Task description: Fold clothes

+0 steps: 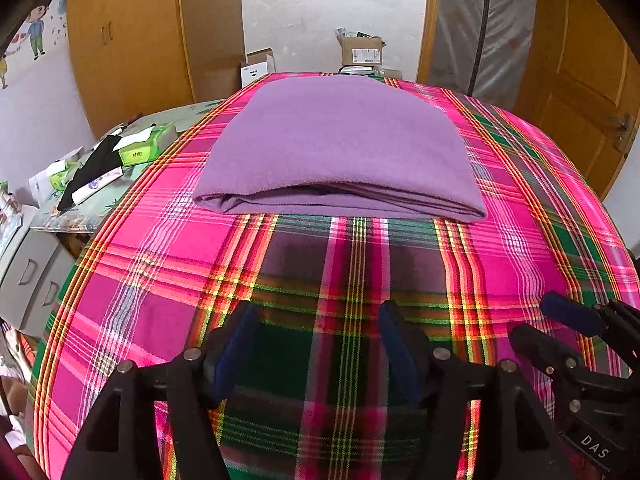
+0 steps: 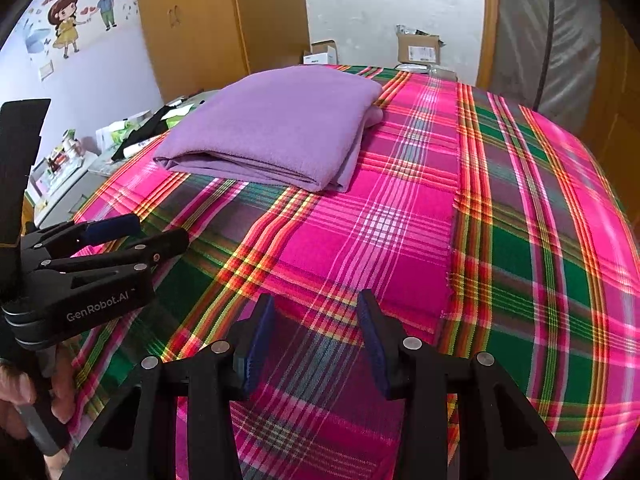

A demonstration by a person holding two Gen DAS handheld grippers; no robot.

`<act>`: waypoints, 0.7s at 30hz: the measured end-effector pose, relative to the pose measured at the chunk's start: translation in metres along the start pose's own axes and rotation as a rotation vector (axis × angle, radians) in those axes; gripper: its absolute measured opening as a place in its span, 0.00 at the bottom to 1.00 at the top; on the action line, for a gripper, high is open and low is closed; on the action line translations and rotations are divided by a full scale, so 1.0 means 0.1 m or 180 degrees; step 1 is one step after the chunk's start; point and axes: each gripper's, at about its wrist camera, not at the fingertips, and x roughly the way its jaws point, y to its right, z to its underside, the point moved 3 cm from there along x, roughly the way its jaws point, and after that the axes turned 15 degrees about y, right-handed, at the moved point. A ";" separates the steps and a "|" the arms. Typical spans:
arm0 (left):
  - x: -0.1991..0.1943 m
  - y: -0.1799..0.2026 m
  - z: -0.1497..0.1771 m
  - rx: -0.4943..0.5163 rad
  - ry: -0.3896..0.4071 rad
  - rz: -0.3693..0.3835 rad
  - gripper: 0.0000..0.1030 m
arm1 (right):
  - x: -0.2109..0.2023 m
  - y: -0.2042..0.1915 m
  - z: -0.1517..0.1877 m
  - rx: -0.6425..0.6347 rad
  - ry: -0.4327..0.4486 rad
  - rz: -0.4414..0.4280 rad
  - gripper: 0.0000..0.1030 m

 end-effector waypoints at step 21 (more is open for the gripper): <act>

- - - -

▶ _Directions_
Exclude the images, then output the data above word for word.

▶ _Expected answer_
Task description: Fold clothes

+0 steps: 
+0 steps: 

A demonstration by a person holding two Gen DAS handheld grippers; no robot.

`<act>`: waypoints, 0.7s at 30hz: the measured end-effector pose, relative to the pose measured at the chunk's start: translation in metres along the start pose's own axes and rotation as a rotation vector (axis × angle, radians) in those axes; gripper: its absolute measured opening as a place in its span, 0.00 at the bottom to 1.00 at the top; on the action line, for a gripper, high is open and low is closed; on the action line translations and rotations are divided by a full scale, so 1.0 means 0.1 m or 180 degrees; step 1 is one step after the chunk's start; point and axes: each gripper's, at about its wrist camera, not at the fingertips, and x roughly the way its jaws point, y to its right, z to its underside, the point moved 3 cm from there along x, roughly the way its jaws point, and after that the axes turned 15 degrees about y, right-handed, at the moved point. A ";" separates the steps and a "|" the arms. Typical spans:
arm0 (left):
  - x: -0.1991..0.1943 m
  - y: -0.1799..0.2026 m
  - z: -0.1497..0.1771 m
  - rx: -0.4943..0.5163 rad
  - ry: -0.3896..0.4071 rad
  - rz: -0.3693..0.3835 rad
  - gripper: 0.0000..0.1030 m
arm1 (right):
  - x: -0.2109..0.2023 m
  - y: -0.2042..0.1915 m
  - z: -0.1517..0.1877 m
  - rx: -0.6425..0.6347 rad
  - ry: -0.4327..0.4486 rad
  - rz: -0.4414..0.4280 rad
  - gripper: 0.0000..0.1030 m

 end-effector waypoints at step 21 (more is open for the gripper): <act>

The output has nothing more to it.